Calendar Tables

  • I have been doing this for few years now and was wondering if I was the only person doing it

    It is good to see that many have come to the same logical reasoning

    I also import and set the Public holidays of every year in to the system which becomes usefull for payroll type of applications

  • Worth mentioning that this technique works well on any data subject area where there is a defined set of answers.

    For example, permutation/combination figures, significance tables.

    I was quite proud of coming up with efficient formulae for handling nPr, nCr stuff in http://www.sqlservercentral.com/articles/Troubleshooting/75990/ but suffered the DOH! moment when someone pointed out I could actually store the values in a table instead!

  • Excellent article! Thank you.

    Now I have a question for you more experienced guys and gals. 😀

    If I use a tally table like the one below would that be alright? I'm

    trying to use a single tally table for numbers and dates as well.

    IF OBJECT_ID('dbo.Tally', 'U') IS NOT NULL

    DROP TABLE dbo.Tally;

    GO

    DECLARE @StartDate DATETIME = '18501231';

    SELECT Tab.Number,

    @StartDate + Tab.Number AS Date,

    MONTH(@StartDate + Tab.Number) AS Month,

    YEAR(@StartDate + Tab.Number) AS Year

    INTO dbo.Tally

    FROM (SELECT TOP(100000)

    ROW_NUMBER() OVER (ORDER BY C1.column_id)

    FROM model.sys.columns AS C1

    CROSS JOIN model.sys.columns AS C2

    CROSS JOIN model.sys.columns AS C3) AS Tab(Number);

    ALTER TABLE dbo.Tally

    ALTER COLUMN Number INT NOT NULL;

    GO

    ALTER TABLE dbo.Tally

    ADD CONSTRAINT PK_Tally PRIMARY KEY CLUSTERED(Number)

    WITH (PAD_INDEX = OFF, STATISTICS_NORECOMPUTE = OFF, SORT_IN_TEMPDB = OFF, IGNORE_DUP_KEY = OFF,

    FILLFACTOR = 100);

    GO

    CREATE NONCLUSTERED INDEX IX_Tally_Date ON dbo.Tally(Date)

    WITH (PAD_INDEX = OFF, STATISTICS_NORECOMPUTE = OFF, SORT_IN_TEMPDB = OFF, IGNORE_DUP_KEY = OFF,

    FILLFACTOR = 100);

    GO

    CREATE NONCLUSTERED INDEX IX_Tally_Year ON dbo.Tally(Year)

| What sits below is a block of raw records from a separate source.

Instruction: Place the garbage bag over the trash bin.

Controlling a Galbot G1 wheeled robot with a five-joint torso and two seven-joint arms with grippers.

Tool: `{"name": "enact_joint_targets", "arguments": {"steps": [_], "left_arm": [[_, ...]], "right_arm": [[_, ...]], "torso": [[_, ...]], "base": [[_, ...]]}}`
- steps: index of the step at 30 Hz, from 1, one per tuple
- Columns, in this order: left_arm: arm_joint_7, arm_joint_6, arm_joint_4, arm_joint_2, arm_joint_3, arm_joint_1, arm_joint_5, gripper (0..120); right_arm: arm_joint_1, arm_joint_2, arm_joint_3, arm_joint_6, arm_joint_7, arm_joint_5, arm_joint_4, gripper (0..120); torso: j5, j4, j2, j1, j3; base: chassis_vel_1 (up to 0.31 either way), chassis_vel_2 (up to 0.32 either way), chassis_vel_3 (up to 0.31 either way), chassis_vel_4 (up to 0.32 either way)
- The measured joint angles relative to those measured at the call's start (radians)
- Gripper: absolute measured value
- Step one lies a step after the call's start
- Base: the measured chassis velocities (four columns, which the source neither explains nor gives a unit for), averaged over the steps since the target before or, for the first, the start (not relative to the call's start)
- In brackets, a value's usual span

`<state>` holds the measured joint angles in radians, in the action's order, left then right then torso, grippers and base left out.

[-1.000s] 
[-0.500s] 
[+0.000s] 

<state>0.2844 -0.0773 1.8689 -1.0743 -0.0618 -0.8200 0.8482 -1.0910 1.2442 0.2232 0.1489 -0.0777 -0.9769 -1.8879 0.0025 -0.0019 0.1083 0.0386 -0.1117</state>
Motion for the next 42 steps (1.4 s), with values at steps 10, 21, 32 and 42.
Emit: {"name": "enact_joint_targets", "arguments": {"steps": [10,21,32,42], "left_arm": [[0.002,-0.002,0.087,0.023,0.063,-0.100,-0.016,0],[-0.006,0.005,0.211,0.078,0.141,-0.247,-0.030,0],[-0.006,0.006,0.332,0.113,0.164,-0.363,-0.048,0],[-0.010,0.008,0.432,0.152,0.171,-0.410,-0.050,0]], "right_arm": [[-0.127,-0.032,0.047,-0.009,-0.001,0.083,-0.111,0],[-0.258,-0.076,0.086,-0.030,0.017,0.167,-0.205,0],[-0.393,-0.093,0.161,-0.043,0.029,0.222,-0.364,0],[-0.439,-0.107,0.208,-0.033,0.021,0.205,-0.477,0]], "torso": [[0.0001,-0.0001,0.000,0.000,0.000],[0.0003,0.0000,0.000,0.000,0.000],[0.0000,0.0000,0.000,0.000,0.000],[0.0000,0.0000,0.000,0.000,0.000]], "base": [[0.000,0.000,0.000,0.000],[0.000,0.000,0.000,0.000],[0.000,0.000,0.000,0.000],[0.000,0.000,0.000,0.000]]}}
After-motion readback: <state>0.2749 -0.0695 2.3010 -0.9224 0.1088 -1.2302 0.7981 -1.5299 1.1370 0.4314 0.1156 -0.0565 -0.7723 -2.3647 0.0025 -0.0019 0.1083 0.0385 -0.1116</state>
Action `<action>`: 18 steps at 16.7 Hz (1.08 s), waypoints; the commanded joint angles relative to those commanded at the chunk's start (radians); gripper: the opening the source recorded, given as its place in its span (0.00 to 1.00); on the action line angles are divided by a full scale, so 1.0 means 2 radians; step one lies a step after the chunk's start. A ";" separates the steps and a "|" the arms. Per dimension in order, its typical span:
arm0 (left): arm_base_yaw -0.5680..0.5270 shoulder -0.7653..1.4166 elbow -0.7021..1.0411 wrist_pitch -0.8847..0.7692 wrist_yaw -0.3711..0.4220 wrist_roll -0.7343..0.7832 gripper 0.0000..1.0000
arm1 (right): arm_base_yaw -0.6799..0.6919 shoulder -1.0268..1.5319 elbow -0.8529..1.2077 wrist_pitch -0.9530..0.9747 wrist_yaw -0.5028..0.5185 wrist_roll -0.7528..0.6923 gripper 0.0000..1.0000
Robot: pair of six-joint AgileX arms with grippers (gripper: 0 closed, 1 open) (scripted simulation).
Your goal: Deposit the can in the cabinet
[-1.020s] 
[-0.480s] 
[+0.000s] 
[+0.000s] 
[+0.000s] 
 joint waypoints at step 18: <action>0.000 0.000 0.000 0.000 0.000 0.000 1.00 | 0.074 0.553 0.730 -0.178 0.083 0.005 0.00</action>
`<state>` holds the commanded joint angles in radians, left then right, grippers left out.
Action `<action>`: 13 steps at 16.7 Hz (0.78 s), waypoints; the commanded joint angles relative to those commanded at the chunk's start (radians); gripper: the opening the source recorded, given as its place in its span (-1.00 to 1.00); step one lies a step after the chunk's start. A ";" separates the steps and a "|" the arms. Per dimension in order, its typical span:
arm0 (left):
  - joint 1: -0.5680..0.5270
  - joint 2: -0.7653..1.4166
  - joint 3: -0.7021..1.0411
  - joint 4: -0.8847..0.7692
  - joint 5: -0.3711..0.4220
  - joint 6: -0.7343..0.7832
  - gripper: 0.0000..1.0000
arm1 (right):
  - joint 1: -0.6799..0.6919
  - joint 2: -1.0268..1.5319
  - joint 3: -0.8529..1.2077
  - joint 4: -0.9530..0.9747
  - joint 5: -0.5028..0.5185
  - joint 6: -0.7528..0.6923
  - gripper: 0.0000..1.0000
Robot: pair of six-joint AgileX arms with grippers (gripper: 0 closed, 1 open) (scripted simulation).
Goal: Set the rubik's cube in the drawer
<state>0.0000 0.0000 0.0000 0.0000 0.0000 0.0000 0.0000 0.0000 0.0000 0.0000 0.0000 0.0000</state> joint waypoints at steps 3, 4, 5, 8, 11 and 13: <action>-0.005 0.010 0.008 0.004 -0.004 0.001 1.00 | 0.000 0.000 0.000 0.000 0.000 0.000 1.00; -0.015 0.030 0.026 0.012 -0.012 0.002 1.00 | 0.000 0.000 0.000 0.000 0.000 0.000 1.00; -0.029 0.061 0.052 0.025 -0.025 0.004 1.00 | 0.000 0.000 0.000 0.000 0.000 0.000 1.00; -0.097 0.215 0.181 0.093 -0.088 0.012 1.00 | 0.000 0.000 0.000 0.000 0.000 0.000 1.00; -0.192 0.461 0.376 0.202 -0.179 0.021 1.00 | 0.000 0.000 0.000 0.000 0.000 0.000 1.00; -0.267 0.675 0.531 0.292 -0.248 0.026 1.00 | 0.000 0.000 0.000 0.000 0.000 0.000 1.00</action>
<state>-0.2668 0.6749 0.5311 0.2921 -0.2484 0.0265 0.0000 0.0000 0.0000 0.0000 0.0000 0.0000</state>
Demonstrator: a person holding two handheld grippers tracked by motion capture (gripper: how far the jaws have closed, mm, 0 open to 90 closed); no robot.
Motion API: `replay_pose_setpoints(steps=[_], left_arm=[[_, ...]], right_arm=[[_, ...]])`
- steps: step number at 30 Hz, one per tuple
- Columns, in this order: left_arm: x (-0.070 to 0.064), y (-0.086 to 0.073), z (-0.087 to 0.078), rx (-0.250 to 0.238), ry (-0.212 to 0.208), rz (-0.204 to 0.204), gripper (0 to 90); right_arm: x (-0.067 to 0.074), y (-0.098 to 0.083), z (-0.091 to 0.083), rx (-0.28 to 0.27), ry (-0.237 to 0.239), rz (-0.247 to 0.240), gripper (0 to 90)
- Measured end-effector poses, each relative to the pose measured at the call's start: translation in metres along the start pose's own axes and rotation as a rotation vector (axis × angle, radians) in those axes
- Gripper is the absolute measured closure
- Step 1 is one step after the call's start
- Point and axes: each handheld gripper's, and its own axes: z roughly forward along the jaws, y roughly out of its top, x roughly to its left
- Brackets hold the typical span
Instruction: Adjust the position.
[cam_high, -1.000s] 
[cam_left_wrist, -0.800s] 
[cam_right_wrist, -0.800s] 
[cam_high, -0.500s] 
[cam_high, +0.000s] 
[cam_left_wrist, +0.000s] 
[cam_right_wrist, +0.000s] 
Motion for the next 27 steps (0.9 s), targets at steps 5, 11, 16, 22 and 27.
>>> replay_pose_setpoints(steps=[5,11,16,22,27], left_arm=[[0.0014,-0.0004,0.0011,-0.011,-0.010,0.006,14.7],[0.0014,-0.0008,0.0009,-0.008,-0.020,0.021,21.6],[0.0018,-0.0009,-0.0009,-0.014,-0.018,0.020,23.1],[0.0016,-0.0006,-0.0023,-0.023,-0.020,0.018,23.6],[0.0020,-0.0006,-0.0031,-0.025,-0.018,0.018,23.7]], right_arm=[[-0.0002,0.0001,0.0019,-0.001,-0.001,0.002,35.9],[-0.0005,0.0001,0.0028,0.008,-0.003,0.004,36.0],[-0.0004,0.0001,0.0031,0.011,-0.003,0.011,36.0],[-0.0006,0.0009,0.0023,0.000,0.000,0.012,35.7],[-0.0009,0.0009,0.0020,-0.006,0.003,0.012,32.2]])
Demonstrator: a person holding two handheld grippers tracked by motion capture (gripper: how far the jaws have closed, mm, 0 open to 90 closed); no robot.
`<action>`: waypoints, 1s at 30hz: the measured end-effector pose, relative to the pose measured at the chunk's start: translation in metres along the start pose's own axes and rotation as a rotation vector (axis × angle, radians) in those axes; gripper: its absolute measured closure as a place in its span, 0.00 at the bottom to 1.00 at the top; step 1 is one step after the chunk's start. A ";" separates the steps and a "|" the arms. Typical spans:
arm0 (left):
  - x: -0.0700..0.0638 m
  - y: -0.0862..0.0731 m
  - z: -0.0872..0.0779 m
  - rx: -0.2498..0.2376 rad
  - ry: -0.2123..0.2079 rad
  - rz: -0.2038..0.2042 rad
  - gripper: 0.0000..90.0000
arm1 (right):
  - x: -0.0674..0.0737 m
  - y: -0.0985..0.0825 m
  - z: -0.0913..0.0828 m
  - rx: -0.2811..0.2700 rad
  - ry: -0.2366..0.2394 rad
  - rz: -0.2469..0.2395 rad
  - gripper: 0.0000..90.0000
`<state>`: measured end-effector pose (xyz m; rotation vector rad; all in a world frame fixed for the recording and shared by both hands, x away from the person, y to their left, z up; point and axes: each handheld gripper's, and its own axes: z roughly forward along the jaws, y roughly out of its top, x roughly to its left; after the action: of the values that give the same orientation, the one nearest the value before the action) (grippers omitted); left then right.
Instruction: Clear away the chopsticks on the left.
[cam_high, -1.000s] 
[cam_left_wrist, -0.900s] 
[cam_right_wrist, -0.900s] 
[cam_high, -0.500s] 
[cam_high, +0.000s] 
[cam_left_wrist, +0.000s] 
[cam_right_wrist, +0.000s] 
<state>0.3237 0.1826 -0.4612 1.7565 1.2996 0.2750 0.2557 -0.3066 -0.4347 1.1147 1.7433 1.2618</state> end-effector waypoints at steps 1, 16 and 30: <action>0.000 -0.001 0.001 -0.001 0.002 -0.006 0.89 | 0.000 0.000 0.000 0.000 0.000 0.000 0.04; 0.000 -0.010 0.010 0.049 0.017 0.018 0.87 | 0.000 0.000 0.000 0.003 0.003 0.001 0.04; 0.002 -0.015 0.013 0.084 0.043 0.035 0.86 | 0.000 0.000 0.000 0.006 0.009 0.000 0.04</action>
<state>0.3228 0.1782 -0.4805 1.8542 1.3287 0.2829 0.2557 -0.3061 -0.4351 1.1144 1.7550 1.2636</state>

    WITH (PAD_INDEX = OFF, STATISTICS_NORECOMPUTE = OFF, SORT_IN_TEMPDB = OFF, IGNORE_DUP_KEY = OFF,

    FILLFACTOR = 100);

    GO

    EXEC sp_spaceused 'dbo.Tally';

    -- Tally100000 8512 KB3328 KB4432 KB752 KB

    Or should I just remove the Number column and calculate the ROW_NUMBER everytime I use the table? I'm trying to think performance-wise. Have a great weekend y'all!

    Best regards,

    Andre Guerreiro Neto

    Database Analyst
    http://www.softplan.com.br
    MCITPx1/MCTSx2/MCSE/MCSA

  • Yes, I commonly use the yearmonth (YYYYMM) scenario. However, I use the fieldname TimeKey so as not to argue with the system about any reserved words. Additionally, I use an integer field in the table to allow queries easily to span segments that include differing years. The integer opens the door to arithmetic operations for query construction.

    Example:

    SequenceNumber TimeKey

    11 201111

    12 201112

    13 201201

    14 201212 & C.

    In addition, I use the fields StartKey and StopKey (with a default 999999 on the second) as a handy way of identifying SCD lookups for historical data. This system is very useful when working with accounting systems where discreet monthly data is used.

  • codebyo (2/25/2012)


    Excellent article! Thank you.

    Now I have a question for you more experienced guys and gals. 😀

    If I use a tally table like the one below would that be alright? I'm

    trying to use a single tally table for numbers and dates as well.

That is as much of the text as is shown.